Dalam diskusi itu juga, para Akademisi mengkritik soal gonta-ganti Kepala sekolah yang terjadi selama pemerintahan Tauhid-Jasri (TULUS).
Menurut Akademisi UMMU, Agusmawanda ini semacam bisnis politik. Kepala sekolah yang awalnya sudah nyaman dan berbaur dengan lingkungan sekolah, baik dengan murid maupun orang tua siswa, tiba-tiba lantaran ada politisasi di dalamnya lantas Kepala sekolah tersebut dipindahkan, atau dicopot.
“Saya berharap pemerintah jangan mencampuadukan politik dengan pendidikan, karena ini menyangkut masa depan,” cetus Agus.
Sentilan lain juga datang dari Sosiolog Herman Oesman, yang menyorot soal hubungan Tauhid-Jasri.
“Sedari awal, sudah jadi rahasia publik, keduanya tak harmonis. Tauhid dan Jasri mungkin kurang menonton film kartun “Tom dan Jerry”. Film kartun ini sebenarnya model pembelajaran, bagaimana mengelola konflik dengan akhir yang baik, ada solusi. Sebaliknya, Tauhid-Jasri tidak memiliki semacam model bagaimana mengelola konflik di tubuh birokrasi agar memberikan manfaat. Jadi perlu menonton film kartun, “Tom and Jerry” celetuk Bang Her sapaan akrabnya.
Kritikan dan masukan yang dibahas dalam dialog tersebut, diambil kesimpulan bahwa pemerintahan Andalan belum bisa diandalkan dan masih “suka-suka”.

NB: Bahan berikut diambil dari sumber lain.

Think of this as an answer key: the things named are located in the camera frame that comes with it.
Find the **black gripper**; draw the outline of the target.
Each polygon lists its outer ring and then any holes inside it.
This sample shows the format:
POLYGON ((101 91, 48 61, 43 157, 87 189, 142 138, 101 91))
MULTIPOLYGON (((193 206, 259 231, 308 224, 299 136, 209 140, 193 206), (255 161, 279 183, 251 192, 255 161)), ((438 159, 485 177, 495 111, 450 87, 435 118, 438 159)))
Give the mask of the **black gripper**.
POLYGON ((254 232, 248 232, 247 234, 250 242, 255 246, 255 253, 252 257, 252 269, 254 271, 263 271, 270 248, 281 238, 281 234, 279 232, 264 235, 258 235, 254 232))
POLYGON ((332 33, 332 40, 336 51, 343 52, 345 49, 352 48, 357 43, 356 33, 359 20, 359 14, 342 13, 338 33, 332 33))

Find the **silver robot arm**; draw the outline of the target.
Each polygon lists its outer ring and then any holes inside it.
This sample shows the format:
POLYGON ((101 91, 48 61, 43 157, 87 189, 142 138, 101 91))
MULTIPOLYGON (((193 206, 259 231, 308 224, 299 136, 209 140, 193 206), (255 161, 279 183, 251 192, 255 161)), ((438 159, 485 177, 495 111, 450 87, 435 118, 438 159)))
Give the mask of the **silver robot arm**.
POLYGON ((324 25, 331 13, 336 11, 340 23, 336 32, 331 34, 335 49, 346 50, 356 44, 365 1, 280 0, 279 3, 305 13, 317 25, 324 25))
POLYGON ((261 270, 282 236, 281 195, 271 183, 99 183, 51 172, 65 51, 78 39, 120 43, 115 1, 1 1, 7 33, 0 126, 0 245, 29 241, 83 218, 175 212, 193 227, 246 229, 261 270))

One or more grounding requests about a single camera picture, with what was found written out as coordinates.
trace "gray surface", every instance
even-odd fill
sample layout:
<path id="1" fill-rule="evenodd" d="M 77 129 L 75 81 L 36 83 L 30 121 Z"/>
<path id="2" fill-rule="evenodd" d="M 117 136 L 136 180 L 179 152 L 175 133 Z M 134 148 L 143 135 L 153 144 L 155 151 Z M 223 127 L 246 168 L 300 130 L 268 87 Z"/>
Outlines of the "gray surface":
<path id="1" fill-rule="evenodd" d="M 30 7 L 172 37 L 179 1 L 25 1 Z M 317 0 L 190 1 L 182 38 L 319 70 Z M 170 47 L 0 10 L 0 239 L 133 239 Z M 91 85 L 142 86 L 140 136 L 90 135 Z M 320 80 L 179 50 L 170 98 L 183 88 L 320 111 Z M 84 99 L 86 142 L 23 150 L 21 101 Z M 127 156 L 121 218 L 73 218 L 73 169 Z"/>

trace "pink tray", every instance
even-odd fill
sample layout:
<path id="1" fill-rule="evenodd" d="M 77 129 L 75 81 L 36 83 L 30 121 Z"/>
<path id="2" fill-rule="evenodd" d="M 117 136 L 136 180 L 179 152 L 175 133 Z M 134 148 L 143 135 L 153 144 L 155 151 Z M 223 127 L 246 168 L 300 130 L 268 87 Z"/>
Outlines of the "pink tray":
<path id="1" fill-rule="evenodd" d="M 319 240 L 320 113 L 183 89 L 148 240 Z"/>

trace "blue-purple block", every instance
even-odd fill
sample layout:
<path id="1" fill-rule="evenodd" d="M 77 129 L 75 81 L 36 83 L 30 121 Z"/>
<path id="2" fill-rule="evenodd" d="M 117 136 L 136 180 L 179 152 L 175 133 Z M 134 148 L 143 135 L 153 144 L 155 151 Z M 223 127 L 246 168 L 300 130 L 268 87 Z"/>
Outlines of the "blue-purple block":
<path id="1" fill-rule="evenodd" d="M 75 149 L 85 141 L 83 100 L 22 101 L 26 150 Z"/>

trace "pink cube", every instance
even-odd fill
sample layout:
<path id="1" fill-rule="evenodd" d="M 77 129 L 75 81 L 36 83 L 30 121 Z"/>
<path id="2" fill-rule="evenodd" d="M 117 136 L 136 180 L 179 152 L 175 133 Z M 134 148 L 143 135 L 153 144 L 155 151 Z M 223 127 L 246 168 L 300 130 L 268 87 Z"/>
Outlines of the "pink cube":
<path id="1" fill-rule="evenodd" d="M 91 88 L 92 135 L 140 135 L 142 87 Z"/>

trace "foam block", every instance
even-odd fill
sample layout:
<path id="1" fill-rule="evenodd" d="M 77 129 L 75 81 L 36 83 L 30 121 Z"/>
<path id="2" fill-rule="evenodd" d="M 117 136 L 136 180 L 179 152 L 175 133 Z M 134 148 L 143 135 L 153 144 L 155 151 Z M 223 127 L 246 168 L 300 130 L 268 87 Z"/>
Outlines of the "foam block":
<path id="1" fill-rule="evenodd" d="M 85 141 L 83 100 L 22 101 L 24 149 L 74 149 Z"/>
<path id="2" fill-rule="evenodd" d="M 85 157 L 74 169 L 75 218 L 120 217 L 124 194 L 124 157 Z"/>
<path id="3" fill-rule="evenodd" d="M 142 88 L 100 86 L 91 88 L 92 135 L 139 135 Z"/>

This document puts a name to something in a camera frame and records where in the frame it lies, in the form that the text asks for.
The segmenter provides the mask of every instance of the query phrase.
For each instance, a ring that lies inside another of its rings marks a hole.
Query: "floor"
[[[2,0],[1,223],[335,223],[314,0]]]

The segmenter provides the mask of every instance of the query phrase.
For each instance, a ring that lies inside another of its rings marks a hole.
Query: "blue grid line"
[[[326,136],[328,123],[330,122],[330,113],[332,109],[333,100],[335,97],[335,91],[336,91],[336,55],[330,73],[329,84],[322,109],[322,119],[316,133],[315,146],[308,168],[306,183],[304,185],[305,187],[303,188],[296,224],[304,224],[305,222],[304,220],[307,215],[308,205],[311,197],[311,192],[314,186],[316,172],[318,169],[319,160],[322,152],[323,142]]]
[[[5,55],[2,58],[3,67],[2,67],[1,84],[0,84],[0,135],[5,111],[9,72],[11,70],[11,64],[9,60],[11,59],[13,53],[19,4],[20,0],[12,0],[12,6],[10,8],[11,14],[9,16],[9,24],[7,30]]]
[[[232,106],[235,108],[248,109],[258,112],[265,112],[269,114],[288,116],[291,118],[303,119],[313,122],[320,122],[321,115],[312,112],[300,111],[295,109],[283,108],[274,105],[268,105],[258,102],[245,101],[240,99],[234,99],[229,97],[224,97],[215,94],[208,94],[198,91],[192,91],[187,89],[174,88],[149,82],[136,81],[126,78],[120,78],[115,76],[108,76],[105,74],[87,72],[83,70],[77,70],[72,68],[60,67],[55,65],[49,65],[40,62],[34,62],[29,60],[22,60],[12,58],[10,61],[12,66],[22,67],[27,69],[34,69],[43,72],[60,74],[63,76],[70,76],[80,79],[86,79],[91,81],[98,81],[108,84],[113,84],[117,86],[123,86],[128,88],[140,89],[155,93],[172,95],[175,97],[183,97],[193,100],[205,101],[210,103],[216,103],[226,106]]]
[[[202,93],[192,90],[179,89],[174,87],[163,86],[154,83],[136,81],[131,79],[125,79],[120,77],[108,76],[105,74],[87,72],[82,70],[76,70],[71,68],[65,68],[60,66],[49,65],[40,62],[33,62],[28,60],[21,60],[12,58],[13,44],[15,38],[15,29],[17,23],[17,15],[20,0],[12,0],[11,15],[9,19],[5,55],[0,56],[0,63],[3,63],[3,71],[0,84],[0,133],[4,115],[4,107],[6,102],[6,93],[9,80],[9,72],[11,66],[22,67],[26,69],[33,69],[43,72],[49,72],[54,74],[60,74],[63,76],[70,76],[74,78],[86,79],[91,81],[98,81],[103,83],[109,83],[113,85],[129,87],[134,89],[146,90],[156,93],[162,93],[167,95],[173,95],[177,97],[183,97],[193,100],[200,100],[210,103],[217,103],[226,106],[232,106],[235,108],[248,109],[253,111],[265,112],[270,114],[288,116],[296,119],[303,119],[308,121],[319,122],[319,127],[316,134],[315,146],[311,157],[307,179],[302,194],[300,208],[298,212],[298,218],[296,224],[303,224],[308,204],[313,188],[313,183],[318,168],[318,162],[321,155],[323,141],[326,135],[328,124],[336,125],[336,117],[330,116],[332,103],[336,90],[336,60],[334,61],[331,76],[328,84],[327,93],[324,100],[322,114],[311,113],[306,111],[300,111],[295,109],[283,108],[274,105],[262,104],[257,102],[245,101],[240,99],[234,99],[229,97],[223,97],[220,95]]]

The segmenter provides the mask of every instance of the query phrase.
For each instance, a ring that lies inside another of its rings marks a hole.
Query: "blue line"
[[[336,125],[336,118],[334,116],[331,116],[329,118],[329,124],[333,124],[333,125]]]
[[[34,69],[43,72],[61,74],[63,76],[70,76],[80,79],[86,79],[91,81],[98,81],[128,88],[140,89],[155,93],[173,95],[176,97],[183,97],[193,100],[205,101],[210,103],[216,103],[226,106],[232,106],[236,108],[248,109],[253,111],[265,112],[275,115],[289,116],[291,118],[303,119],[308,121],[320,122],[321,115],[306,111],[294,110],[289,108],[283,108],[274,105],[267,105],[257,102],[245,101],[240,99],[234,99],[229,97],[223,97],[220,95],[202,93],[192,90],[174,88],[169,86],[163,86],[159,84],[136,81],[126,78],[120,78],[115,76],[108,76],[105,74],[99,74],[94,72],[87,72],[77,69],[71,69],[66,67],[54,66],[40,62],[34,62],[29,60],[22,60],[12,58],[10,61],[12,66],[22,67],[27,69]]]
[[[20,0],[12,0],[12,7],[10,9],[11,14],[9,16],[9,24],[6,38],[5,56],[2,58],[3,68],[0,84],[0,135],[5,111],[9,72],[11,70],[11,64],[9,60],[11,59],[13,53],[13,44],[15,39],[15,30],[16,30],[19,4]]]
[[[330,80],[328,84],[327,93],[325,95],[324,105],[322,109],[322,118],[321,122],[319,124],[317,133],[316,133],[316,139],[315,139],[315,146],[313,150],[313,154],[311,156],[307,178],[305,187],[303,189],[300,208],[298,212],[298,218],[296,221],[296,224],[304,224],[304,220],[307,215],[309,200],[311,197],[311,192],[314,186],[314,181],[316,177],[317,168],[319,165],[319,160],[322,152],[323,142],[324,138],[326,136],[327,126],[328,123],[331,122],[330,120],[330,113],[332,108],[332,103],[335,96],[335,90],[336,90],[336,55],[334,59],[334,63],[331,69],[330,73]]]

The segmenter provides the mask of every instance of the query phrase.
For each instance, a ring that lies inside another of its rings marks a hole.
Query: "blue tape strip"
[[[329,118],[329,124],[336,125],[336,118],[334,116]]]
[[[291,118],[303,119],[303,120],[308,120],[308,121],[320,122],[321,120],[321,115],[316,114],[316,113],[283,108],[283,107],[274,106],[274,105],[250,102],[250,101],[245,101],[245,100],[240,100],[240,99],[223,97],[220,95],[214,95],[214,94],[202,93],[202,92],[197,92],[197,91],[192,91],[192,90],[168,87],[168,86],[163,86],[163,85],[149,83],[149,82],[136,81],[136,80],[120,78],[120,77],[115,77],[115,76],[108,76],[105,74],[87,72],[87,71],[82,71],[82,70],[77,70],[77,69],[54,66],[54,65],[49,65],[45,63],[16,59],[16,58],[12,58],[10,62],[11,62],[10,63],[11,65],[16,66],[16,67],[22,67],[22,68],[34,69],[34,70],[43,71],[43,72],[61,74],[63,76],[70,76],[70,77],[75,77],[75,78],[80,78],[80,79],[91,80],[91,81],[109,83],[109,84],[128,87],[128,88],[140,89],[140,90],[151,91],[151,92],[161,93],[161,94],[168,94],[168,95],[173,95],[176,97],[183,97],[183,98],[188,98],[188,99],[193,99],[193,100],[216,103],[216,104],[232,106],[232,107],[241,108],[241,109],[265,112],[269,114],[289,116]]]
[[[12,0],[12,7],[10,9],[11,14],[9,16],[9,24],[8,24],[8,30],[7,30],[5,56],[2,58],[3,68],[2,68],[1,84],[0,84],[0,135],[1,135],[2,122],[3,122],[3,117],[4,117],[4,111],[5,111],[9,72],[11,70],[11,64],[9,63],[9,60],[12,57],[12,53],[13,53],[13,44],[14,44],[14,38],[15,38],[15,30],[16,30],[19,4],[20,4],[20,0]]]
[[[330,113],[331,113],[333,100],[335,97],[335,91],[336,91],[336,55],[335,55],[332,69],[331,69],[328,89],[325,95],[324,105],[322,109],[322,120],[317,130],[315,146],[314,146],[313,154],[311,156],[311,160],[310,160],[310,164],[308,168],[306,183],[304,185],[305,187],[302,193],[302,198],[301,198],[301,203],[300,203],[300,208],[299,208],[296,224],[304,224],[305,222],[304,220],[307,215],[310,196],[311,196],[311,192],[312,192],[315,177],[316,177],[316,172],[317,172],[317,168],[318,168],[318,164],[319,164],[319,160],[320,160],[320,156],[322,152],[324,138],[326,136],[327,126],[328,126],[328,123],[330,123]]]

Belum lagi penobatan Kota Ternate sebagai Kota Rempah dengan city branding Smart City, yang dianggap ketiga akademisi itu sebagai slogan, tidak berkonsep dan tidak beridentitas.
Sebut saja Smart City atau Kota Pintar, yang berbarengan dengan era digitalisasi tapi pelayanan publik seperti pembayaran iuran air saja, masih manual. Sama halnya, konsep Kota Rempah yang tidak memiliki identitas. Maksud identitas, yakni penerapan yang yang dimulai dari pemerintah tidak ada. Contoh sederhananya, welcome drink di pintu-pintu masuk Kota Ternate seperti bandara atau pelabuhan bahkan hotel-hotel. Beberapa titik itu, tidak ada yang ditonjolkan pemerintah dalam mengenalkan kepada pengunjung atau tamu, bahwa kita adalah Kota Rempah.